Program on Medicine and Religion

Welcome to the Program on Medicine and Religion

The Program on Medicine and Religion at the University of Chicago is a leading forum for scholarship, discourse and education at the intersection of medicine and religion. The aims of this Program are to discover what shape contemporary medicine might take in different faith contexts, to foster interfaith dialogue about medicine and religion, and to encourage and advise those patients, practitioners, and communities that are currently seeking to re-invigorate the spiritual and religious dimensions of health care. If successful, this work will help patients to make medical choices that are better informed by their own (and others’) religious traditions, and help them to interpret their medical experiences in the light of spirituality and faith. This work will help health care professionals to re-imagine and re-engage medicine as a faithful practice—to experience their work as intrinsically rewarding and fulfilling. This work will also help to clarify how health care systems can better accommodate the particular needs of diverse religious communities.

The Program pursues these above aims through scholarship, training, and education. The Program promotes scholarship regarding all aspects of the intersection of medicine and religion, from the clinical encounter between patients and clinicians to broader societal and policy concerns. While open to all the diverse religious and spiritual traditions that can inform medicine, the Program primarily promotes scholarship and education related to the three Abrahamic traditions of Judaism, Christianity, and Islam. The point of this focus is not to be exclusionary, but to facilitate a more robust interfaith dialogue among these traditions that share so much in common, and to pursue a greater depth of scholarship than might be possible were the Program to attempt to embrace all the world’s many faith traditions equally. The Program also seeks to train and educate those who will expand the range and depth of this field, to develop educational resources through conferences, workshops/seminars and formal coursework, and to create venues that bring together academics and laypersons, scientists and scholars of religion, health care professionals and members of the public, to consider what medicine might look like were it to be fully informed by attention to its religious and spiritual dimensions.

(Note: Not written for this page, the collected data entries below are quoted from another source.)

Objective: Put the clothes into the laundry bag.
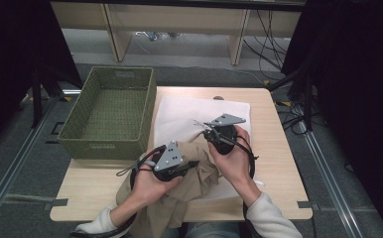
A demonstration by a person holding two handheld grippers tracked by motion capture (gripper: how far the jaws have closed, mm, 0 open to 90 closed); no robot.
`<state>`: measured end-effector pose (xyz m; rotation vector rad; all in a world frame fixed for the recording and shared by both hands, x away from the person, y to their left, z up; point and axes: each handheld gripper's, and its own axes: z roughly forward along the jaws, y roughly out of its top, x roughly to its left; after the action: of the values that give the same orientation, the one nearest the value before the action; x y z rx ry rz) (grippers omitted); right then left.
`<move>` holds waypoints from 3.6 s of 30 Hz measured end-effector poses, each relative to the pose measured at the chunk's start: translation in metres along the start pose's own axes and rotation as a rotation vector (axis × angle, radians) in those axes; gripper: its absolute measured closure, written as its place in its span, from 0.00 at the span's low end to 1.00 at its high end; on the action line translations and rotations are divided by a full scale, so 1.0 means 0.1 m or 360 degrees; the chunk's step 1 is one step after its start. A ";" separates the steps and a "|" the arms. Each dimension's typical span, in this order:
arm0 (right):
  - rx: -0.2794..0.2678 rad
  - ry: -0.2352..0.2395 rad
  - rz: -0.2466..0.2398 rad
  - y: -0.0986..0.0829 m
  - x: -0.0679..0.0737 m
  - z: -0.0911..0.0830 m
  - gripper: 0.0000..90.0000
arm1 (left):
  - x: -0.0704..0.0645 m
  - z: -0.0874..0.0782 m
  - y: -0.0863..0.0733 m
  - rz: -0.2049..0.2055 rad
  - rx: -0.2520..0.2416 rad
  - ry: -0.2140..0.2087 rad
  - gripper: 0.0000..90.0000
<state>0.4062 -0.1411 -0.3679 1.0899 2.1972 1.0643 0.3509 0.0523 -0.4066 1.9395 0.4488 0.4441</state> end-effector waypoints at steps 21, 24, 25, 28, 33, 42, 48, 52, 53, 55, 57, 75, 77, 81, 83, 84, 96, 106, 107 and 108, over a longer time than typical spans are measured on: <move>-0.0006 0.0005 -0.0023 0.00 0.04 0.00 0.98 | 0.08 0.28 -0.08 0.0061 0.0150 0.0085 0.88; -0.0007 0.0007 -0.0025 0.01 0.04 0.00 0.98 | 0.10 0.33 -0.09 0.0058 0.0172 0.0099 0.88; -0.0015 0.0007 -0.0044 0.01 0.04 0.00 0.98 | 0.11 0.33 -0.09 0.0080 0.0191 0.0100 0.88; -0.0013 0.0008 -0.0041 0.01 0.04 -0.01 0.98 | 0.12 0.36 -0.08 0.0051 0.0189 0.0117 0.88; -0.0033 0.0004 -0.0018 0.03 0.06 -0.04 0.98 | 0.13 0.37 -0.01 0.0070 0.0186 0.0134 0.88; 0.0000 0.0026 -0.0022 0.00 0.08 0.00 0.98 | 0.19 0.58 -0.16 0.0136 0.0358 0.0208 0.74; 0.0041 0.0032 0.0029 -0.02 0.08 0.02 0.98 | 0.16 0.58 -0.16 0.0076 0.0334 0.0145 0.51; 0.0042 0.0034 0.0019 -0.01 0.06 0.02 0.98 | 0.11 0.44 -0.12 -0.0002 0.0240 0.0112 0.41; 0.0038 0.0037 0.0016 -0.01 0.06 0.03 0.98 | 0.11 0.40 -0.11 0.0001 0.0233 0.0104 0.40; 0.0044 0.0032 0.0025 -0.02 0.06 0.02 0.98 | 0.09 0.31 -0.08 -0.0063 0.0174 0.0074 0.39; 0.0038 0.0026 0.0009 -0.02 0.05 0.02 0.98 | 0.09 0.21 -0.05 -0.0100 0.0131 0.0054 0.39; 0.0029 0.0042 -0.0024 -0.01 0.07 0.03 0.98 | 0.13 0.46 -0.15 -0.0014 0.0340 0.0082 0.96; 0.0033 0.0051 -0.0008 0.00 0.09 0.01 0.98 | 0.16 0.51 -0.11 -0.0014 0.0326 0.0110 0.96; 0.0027 0.0080 -0.0026 0.01 0.11 -0.01 0.98 | 0.22 0.64 -0.07 0.0014 0.0343 0.0191 0.96; 0.0015 0.0075 -0.0034 0.01 0.12 0.00 0.98 | 0.22 0.71 -0.12 -0.0007 0.0369 0.0146 0.93; 0.0026 0.0082 0.0011 0.00 0.13 0.01 0.98 | 0.21 0.73 -0.14 0.0009 0.0368 0.0156 0.90; 0.0048 0.0088 -0.0046 -0.02 0.07 0.05 0.98 | 0.14 0.28 -0.05 -0.0096 0.0182 0.0046 0.47; 0.0072 0.0067 -0.0023 -0.02 0.09 0.05 0.98 | 0.10 0.02 -0.25 -0.0194 0.0317 -0.0058 0.38; 0.0075 0.0067 -0.0020 -0.02 0.09 0.05 0.98 | 0.07 0.06 -0.28 -0.0183 0.0341 -0.0066 0.38; 0.0064 0.0063 -0.0038 -0.02 0.08 0.06 0.98 | 0.05 0.08 -0.30 -0.0155 0.0372 -0.0079 0.38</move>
<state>0.4044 -0.1332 -0.3737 1.0660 2.2661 1.0439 0.3559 0.0599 -0.4363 2.1372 0.5815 0.2901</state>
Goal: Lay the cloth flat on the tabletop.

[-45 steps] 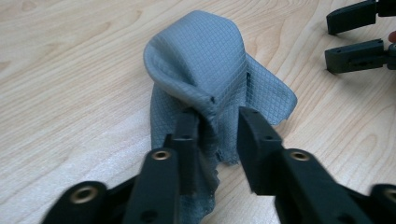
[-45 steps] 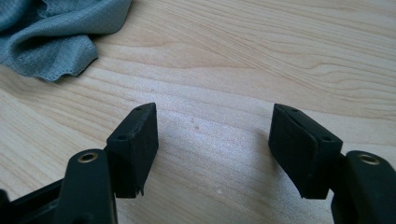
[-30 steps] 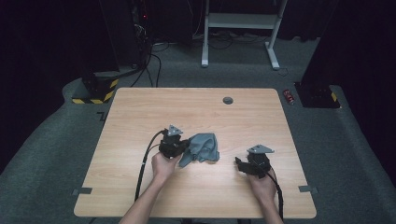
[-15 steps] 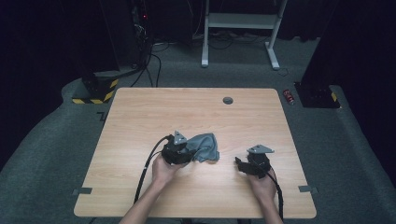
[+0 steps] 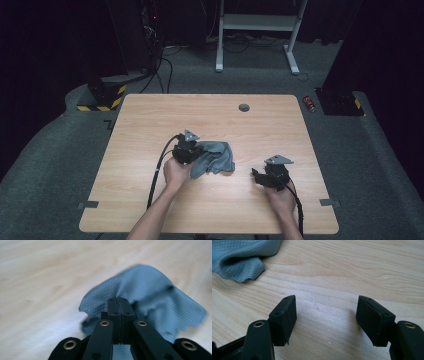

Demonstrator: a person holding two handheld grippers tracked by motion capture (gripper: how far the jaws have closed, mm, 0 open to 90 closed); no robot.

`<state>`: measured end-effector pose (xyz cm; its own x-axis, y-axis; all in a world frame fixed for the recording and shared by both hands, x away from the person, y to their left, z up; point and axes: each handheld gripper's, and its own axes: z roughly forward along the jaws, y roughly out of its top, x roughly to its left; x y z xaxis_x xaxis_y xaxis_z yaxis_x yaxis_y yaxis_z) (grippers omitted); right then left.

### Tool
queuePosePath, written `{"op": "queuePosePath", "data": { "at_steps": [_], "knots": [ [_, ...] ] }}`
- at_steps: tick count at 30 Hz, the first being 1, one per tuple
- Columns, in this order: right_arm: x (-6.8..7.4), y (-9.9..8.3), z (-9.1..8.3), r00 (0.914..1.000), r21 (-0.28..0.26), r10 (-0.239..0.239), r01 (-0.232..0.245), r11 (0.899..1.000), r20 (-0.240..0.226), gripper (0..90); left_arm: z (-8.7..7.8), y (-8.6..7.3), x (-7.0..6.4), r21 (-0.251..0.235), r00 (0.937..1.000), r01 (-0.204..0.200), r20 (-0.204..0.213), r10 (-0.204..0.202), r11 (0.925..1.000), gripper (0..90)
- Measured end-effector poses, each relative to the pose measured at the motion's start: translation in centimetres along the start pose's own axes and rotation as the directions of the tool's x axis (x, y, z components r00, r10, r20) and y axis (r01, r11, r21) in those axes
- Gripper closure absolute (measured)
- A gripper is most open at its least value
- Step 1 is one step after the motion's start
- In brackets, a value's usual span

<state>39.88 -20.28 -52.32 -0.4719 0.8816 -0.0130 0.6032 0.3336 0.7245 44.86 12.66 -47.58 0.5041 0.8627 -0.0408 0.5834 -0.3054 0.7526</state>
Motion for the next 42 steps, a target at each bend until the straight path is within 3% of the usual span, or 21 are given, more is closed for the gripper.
{"op": "queuePosePath", "data": {
  "at_steps": [3, 6, 11, 12, 14, 17, 20, 21, 24, 26, 29, 31, 32, 33, 37, 39, 42],
  "knots": [
    [0.0, 0.0, 0.0, 1.0, 0.0, 0.0, 0.0, 1.0, 0.0, 32.7, 1.0, -0.2, 1.6, 0.037, 0.9982, 0.044, -0.042, -0.043, 0.9983, 89.3],
    [0.0, 0.0, 0.0, 1.0, 0.0, 0.0, 0.0, 1.0, 0.0, 32.7, 1.9, -0.5, 2.2, 0.07, 0.9975, 0.05, -0.053, -0.046, 0.9963, 86.4],
    [0.0, 0.0, 0.0, 1.0, 0.0, -0.001, 0.001, 1.0, 0.0, 32.7, 0.6, -1.3, 1.0, 0.031, 0.9985, 0.03, -0.047, -0.029, 0.9991, 60.6],
    [0.0, 0.0, 0.0, 1.0, 0.0, -0.001, 0.001, 1.0, 0.0, 32.7, 0.6, -1.3, 1.0, 0.031, 0.9985, 0.03, -0.047, -0.029, 0.9991, 58.3],
    [0.0, 0.0, 0.0, 1.0, 0.001, 0.0, 0.0, 1.0, 0.0, 32.8, -0.7, -2.7, -0.6, 0.016, 0.9998, -0.015, -0.017, 0.015, 0.9998, 54.8],
    [0.0, 0.0, 0.0, 1.0, -0.003, -0.004, 0.004, 1.0, -0.003, 36.2, -1.4, -4.4, -1.7, 0.036, 0.9979, -0.06, -0.021, 0.061, 0.9975, 51.7],
    [0.0, 0.0, 0.0, 1.0, -0.008, -0.003, 0.003, 1.0, 0.001, 39.8, -1.5, -5.5, -1.9, 0.049, 0.9985, -0.048, -0.025, 0.049, 0.9977, 49.3],
    [0.2, 0.0, 0.0, 0.9999, -0.011, 0.003, -0.003, 1.0, 0.012, 43.3, -1.5, -6.3, -1.7, 0.061, 0.9993, -0.019, -0.031, 0.021, 0.9979, 48.9],
    [0.5, 0.1, 0.0, 1.0, -0.017, -0.003, 0.003, 1.0, 0.009, 49.8, -1.4, -6.9, -1.5, 0.064, 0.9992, -0.001, -0.04, 0.003, 0.9979, 47.2],
    [0.8, 0.1, 0.0, 0.9999, -0.02, -0.01, 0.01, 1.0, 0.004, 55.9, -1.4, -7.1, -1.2, 0.054, 0.9986, 0.01, -0.052, -0.007, 0.9985, 45.4],
    [1.4, 0.7, 0.0, 0.9983, 0.0, -0.041, 0.041, 0.999, -0.04, 59.8, -1.4, -7.6, -1.2, 0.014, 0.998, 0.007, -0.062, -0.006, 0.9999, 43.5],
    [2.3, 1.2, -0.3, 0.992, -0.039, -0.067, 0.063, 0.997, -0.106, 61.2, -1.3, -7.9, -1.1, -0.009, 0.9974, 0.011, -0.071, -0.011, 0.9999, 40.6],
    [2.3, 1.2, -0.3, 0.992, -0.039, -0.067, 0.063, 0.997, -0.106, 61.2, -1.3, -7.9, -1.1, -0.009, 0.9974, 0.011, -0.071, -0.011, 0.9999, 39.7],
    [3.7, 2.2, -0.6, 0.9802, -0.072, -0.126, 0.116, 0.991, -0.153, 61.2, -1.3, -7.9, -1.1, -0.011, 0.9972, 0.013, -0.074, -0.013, 0.9999, 39.3],
    [6.7, 4.4, 0.2, 0.9485, -0.086, -0.223, 0.209, 0.974, -0.225, 60.9, -1.1, -7.8, -1.0, -0.009, 0.997, 0.015, -0.075, -0.016, 0.9998, 37.3],
    [8.0, 5.2, 1.1, 0.9341, -0.083, -0.249, 0.235, 0.968, -0.256, 60.5, -1.1, -7.8, -1.0, -0.01, 0.997, 0.016, -0.075, -0.017, 0.9998, 36.8],
    [9.6, 6.3, 2.1, 0.9195, -0.078, -0.273, 0.262, 0.962, -0.283, 58.8, -1.1, -7.8, -1.0, -0.01, 0.9969, 0.016, -0.076, -0.017, 0.9998, 36.5]
  ]
}}
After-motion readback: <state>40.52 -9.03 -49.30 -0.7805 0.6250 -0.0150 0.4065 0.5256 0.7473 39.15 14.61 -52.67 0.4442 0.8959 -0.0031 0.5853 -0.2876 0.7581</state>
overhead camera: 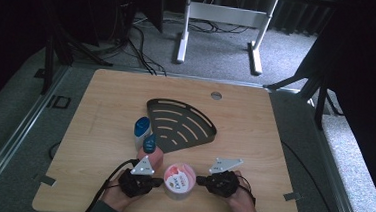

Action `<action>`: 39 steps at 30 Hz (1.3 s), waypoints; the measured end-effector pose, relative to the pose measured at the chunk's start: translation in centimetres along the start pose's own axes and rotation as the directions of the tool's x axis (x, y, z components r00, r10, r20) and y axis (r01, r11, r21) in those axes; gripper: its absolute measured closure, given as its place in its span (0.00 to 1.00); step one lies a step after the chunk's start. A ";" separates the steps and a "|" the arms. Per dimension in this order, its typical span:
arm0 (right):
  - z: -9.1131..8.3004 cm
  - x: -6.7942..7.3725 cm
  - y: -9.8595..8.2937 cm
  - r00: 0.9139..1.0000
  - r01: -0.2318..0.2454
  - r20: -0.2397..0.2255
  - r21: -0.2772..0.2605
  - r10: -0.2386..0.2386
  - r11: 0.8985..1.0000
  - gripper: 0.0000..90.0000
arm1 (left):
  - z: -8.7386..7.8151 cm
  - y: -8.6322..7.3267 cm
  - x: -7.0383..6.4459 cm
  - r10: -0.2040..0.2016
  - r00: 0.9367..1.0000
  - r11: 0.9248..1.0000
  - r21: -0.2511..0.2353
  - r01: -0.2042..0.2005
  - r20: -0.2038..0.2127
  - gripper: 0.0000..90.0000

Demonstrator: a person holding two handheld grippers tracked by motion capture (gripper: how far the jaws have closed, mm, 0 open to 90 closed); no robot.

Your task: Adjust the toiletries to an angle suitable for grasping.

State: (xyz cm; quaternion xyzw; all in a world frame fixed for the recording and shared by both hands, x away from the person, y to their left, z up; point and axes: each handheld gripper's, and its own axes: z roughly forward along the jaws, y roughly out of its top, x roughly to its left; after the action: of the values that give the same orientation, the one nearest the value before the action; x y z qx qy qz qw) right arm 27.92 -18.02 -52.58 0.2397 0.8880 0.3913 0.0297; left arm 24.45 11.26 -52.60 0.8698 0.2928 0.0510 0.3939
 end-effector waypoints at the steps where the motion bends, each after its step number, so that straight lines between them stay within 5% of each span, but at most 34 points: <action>1: -0.1 -0.3 0.0 1.000 -0.006 0.005 0.000 0.006 1.000 1.00 | 0.2 0.2 0.0 0.001 1.000 1.000 0.001 -0.001 -0.005 1.00; 10: -0.3 -1.9 0.0 0.999 -0.027 0.024 -0.004 0.027 1.000 1.00 | 1.1 0.8 0.3 -0.014 1.000 1.000 -0.023 0.014 -0.016 0.98; 15: 0.3 -3.3 1.7 0.997 -0.038 0.069 -0.034 0.040 0.999 1.00 | 0.6 0.5 0.5 -0.019 1.000 0.999 -0.033 0.019 -0.022 0.98; 26: 3.8 -5.9 6.9 0.988 -0.048 0.143 -0.069 0.058 0.996 1.00 | 0.1 -0.2 1.0 -0.036 0.999 0.998 -0.047 0.034 -0.034 1.00; 39: 6.4 -7.2 8.7 0.977 -0.079 0.195 -0.036 0.085 0.996 1.00 | 0.3 -0.5 1.2 -0.040 0.999 0.999 -0.038 0.039 -0.030 0.99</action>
State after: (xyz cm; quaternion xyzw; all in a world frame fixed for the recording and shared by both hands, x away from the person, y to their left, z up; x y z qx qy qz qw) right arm 39.32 -11.89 -51.83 0.3131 0.8645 0.3791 0.1043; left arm 25.26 11.97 -53.30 0.8554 0.3150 0.0620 0.4065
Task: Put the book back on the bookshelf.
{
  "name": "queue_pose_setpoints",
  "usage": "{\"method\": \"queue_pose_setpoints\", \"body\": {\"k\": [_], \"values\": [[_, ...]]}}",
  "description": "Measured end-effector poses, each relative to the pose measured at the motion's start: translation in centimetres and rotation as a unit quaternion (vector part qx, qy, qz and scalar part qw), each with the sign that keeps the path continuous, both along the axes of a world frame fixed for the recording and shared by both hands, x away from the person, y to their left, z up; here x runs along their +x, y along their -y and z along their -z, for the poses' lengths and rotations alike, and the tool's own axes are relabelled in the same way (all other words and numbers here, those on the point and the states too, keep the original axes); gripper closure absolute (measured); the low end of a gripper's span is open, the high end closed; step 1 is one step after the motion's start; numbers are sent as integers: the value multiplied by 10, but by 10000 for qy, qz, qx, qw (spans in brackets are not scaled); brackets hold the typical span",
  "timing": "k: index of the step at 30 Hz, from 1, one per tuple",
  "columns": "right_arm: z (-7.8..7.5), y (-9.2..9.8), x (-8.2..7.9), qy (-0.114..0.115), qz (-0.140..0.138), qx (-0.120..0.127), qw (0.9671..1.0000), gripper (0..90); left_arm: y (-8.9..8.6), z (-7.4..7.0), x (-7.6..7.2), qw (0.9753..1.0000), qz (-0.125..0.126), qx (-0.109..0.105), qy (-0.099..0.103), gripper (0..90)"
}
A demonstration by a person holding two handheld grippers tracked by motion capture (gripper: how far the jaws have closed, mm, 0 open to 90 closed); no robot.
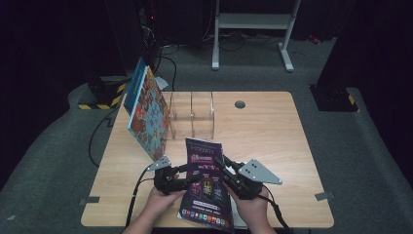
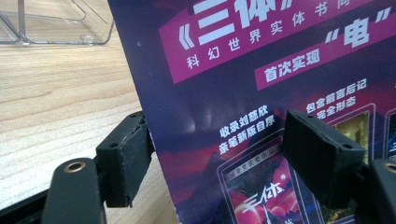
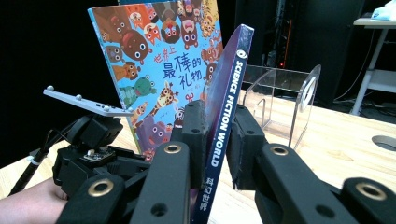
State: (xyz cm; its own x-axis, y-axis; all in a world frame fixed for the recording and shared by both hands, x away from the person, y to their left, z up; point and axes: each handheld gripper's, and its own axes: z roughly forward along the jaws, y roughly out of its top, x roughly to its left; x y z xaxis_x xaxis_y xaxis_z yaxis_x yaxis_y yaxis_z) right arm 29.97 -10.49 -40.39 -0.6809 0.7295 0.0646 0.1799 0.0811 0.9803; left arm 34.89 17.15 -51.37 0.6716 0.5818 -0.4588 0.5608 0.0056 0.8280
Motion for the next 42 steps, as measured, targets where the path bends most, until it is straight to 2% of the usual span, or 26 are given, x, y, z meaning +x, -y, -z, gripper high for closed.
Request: {"method": "queue_pose_setpoints", "body": {"k": [4, 6, 8, 13, 15, 20, 24, 29, 32, 34, 36, 37, 38, 39, 42], "values": [[0, 0, 0, 6, -2, 14, 10000, 787, -2, -1, -2, 10000, 3, 72, 65, 291], [0, 1, -1, 21, -8, 13, 10000, 788, -3, -2, -4, 9997, -45, 140, 197, 328], [0, 2, -1, 12, 0, 19, 10000, 790, -5, -3, -6, 9996, -83, 123, 221, 378], [-2, 4, -1, 38, 16, 87, 10000, 802, -10, -7, -12, 9987, -158, 129, 468, 540], [-3, 5, -1, 31, 21, 111, 9999, 805, -11, -10, -14, 9979, -212, 140, 601, 617], [-3, 6, -1, 39, 34, 173, 9998, 809, -15, -14, -20, 9964, -282, 83, 794, 740], [-6, 8, -2, 82, 55, 248, 9996, 816, -18, -22, -26, 9930, -401, 96, 1108, 792], [-12, 12, 0, 209, 123, 336, 9991, 823, -22, -36, -34, 9862, -632, 108, 1525, 824], [-15, 12, 3, 214, 146, 405, 9988, 816, -23, -44, -39, 9799, -762, 256, 1828, 839], [-17, 11, 5, 270, 132, 357, 9989, 817, -24, -47, -40, 9782, -833, 241, 1885, 842], [-18, 9, 6, 319, 126, 355, 9988, 817, -26, -49, -42, 9741, -931, 350, 2033, 844], [-18, 8, 7, 327, 131, 345, 9988, 816, -27, -51, -43, 9717, -996, 375, 2107, 845], [-18, 6, 8, 357, 133, 343, 9987, 816, -28, -53, -44, 9675, -1097, 434, 2236, 845], [-18, 5, 10, 371, 119, 342, 9987, 815, -28, -54, -45, 9650, -1149, 461, 2310, 846], [-19, 2, 15, 458, 104, 331, 9983, 814, -30, -60, -49, 9537, -1358, 600, 2616, 847]]}}
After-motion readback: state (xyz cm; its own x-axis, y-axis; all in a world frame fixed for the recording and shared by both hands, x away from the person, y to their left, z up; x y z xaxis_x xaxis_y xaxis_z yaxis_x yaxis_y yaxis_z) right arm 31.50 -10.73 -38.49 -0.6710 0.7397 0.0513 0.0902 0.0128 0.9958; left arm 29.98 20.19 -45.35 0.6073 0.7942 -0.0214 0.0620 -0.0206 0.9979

The Program originated as a collaborative effort involving the Department of Medicine and the Divinity School. The Program was launched January 2009 by cofounders and former UChicago faculty, Dr. Farr Curlin (Duke University) and Dr. Daniel Sulmasy (Georgetown University) and was previously led by Dr. Aasim Padela (Medical College of Wisconsin). The Program on Medicine and Religion at the University of Chicago is a sponsoring institution for the annual National Conference on Medicine and Religion. Today this Program is being currently led by Dr. John Yoon, and has benefited from grant support by the John Templeton Foundation, the Hyde Park Institute, and a generous legacy gift from Dr. and Mrs. Hugh Hazenfield.

To learn more about the Program on Medicine and Religion, access our 2023 Annual Report.

Upcoming Events

Non-Credit Course | Science and Religion: Historical and Philosophical Perspectives (Lumen Christi Institute)

Oct 829, 2024

Gavin House
1220 E 58th St.
Chicago, IL 60637
For more details, see website link here.

New Spring Quarter 2025 Course

CCTS 32000
Religion, Medicine, and Human Flourishing on the South Side of Chicago: Reimagining the Role of the University Through Community Voices

Spring 2025 (100 units), University of Chicago
Date/Time: TBD
Enrollment (grad and undergrad): 15 total

Instructors:
John Yoon, MD
(Department of Medicine, Director of the Program on Medicine and Religion)
Course Director Email: jdyoon@uchicago.edu

Course Description: Modern medicine historically promotes health as central to the good life. The contemporary turn in the medical and social sciences to the more capacious concept of human flourishing, however, presses these disciplines into conversation with longer traditions of inquiry on the nature of the good life for individuals and within community. How might philosophical, cultural, and religious traditions reveal the powers and limits of contemporary views of human flourishing? How does the on-the-ground experience of those pushing to advance human flourishing on the south side of Chicago challenge these categories? Sponsored by the Program on Medicine and Religion, this course is an innovative experiential course open to pre-health undergraduates in the College, graduate students in Public Policy/Social Work/Divinity School, and/or medical students at Pritzker School of Medicine. This course seeks to expose students to traditional and contemporary perspectives of health and human flourishing, while offering opportunities to engage local faith-based non-profit organizations that seek to promote human flourishing among underserved communities in the South Side of Chicago.

Learning Objectives: By the end of the course, students will be able to:

1. Discuss empirical, conceptual, and pedagogical intricacies of whether and how to apply frameworks of flourishing in community health promotion and addressing social determinants of health.
2. Explore traditional and contemporary dimensions of flourishing with particular emphasis on philosophical, psychological, cultural, and religious perspectives.
3. Explore the implications of the prior insights for pedagogical strategies and what these strategies reveal about the possibilities and limits of promoting flourishing in the South Side of Chicago specifically through one’s role as a health care professional.